## What is required
Please report how many lines in the data below contain "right". Nothing besides the number should be written.

## Records contained in a dataset

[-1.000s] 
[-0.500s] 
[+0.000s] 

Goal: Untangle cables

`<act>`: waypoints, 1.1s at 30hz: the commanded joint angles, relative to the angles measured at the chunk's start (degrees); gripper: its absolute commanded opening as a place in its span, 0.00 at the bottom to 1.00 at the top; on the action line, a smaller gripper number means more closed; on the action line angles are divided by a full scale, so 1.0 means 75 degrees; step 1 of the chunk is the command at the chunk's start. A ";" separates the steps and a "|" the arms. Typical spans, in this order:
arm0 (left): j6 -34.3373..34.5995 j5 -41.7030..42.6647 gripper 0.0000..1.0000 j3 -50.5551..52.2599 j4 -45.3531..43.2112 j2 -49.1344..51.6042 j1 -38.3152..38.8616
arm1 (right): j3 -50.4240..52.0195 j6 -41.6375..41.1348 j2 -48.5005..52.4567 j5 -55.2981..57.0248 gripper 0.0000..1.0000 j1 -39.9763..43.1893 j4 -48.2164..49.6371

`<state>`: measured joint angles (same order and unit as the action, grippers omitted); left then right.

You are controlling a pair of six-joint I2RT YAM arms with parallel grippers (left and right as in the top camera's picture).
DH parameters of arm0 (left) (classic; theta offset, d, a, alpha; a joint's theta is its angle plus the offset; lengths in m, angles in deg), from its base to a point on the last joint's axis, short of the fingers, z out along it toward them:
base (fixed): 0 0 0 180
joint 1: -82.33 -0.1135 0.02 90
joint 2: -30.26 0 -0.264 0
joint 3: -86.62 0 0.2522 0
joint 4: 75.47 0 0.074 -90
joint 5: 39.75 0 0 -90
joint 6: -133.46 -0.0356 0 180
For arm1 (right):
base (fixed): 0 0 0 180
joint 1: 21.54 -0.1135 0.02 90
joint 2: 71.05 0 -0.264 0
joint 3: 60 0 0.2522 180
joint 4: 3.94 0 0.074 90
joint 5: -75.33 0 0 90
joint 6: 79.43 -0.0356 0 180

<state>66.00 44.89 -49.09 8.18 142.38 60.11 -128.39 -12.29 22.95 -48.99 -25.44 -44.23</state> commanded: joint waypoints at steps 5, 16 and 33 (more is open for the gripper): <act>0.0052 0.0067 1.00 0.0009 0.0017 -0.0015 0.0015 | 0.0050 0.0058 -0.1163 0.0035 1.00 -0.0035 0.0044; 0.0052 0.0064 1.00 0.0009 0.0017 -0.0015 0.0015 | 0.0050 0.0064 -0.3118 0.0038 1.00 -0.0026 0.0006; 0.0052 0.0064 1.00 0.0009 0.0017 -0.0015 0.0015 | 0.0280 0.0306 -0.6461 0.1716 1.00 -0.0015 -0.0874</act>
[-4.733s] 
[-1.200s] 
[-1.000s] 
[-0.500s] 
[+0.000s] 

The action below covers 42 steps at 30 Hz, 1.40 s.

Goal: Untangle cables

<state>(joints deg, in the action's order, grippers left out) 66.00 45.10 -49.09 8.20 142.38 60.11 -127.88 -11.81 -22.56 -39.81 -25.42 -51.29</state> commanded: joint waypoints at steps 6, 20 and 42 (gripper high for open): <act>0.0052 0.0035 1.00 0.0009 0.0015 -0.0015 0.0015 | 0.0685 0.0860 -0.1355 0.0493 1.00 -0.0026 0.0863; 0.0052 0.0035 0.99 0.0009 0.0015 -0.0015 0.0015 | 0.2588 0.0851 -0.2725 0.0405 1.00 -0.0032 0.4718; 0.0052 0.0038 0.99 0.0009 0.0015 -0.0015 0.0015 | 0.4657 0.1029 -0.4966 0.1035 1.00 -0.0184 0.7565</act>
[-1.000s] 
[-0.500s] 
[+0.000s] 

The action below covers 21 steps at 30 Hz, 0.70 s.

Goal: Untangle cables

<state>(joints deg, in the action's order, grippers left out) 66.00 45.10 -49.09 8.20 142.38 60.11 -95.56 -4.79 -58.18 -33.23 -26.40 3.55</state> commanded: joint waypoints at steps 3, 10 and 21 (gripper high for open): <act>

## Task solution
4